(Source material)
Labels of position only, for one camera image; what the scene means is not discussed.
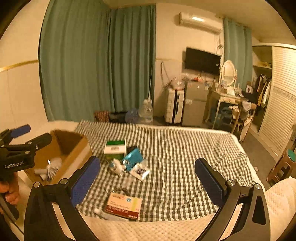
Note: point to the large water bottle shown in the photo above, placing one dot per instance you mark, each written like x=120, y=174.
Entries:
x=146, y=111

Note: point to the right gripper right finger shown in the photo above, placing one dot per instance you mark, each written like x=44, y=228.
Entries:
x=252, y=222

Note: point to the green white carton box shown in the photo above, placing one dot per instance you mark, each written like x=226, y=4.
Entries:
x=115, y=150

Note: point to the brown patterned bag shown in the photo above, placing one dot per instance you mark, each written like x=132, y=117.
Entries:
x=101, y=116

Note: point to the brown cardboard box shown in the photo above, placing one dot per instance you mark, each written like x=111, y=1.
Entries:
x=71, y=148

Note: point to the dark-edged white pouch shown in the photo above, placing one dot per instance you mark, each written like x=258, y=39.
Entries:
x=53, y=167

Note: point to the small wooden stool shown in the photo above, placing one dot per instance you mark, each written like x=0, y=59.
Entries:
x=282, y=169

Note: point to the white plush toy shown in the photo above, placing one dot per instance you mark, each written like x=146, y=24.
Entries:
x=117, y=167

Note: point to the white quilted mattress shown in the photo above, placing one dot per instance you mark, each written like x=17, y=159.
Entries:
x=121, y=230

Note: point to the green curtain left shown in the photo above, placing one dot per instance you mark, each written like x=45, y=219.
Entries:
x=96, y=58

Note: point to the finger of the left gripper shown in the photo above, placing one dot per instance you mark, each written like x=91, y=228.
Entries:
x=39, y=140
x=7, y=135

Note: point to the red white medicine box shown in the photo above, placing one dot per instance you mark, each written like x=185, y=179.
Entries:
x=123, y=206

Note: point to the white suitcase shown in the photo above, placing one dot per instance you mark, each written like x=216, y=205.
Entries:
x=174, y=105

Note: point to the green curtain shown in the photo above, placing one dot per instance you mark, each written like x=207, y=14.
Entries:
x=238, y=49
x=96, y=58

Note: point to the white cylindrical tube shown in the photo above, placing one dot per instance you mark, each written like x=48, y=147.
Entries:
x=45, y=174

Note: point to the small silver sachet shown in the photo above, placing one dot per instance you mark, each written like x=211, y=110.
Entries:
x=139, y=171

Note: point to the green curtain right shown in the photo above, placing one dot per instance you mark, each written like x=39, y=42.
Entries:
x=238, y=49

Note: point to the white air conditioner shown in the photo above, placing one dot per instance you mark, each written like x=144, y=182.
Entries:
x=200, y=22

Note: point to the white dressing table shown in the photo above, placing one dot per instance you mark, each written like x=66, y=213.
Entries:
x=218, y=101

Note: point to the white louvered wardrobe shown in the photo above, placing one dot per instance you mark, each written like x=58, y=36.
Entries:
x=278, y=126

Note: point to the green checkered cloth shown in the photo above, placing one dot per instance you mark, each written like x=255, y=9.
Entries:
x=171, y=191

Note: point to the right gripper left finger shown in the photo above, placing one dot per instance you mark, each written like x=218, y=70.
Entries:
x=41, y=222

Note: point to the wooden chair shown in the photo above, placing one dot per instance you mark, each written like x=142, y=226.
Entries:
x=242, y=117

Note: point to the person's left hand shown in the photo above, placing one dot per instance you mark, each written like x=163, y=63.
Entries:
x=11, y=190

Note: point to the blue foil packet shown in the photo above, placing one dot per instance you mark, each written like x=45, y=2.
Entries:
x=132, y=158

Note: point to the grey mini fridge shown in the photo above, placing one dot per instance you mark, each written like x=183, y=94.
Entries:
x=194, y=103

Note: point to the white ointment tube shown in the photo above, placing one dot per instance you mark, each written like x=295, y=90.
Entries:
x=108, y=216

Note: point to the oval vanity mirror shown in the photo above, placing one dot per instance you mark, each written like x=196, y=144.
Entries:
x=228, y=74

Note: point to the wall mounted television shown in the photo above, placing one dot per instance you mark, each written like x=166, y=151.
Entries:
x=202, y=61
(End Source material)
__Your instructions__: Filter the data, keeping only the lines that contain "gripper".

__Your solution__:
Note: point to the right gripper right finger shown in the photo above, placing one dot per instance you mark, each written like x=44, y=228.
Note: point to the finger of the left gripper shown in the photo above, placing one dot per instance you mark, each written like x=91, y=228.
Note: point to the right gripper left finger shown in the photo above, placing one dot per instance you mark, each written like x=218, y=70.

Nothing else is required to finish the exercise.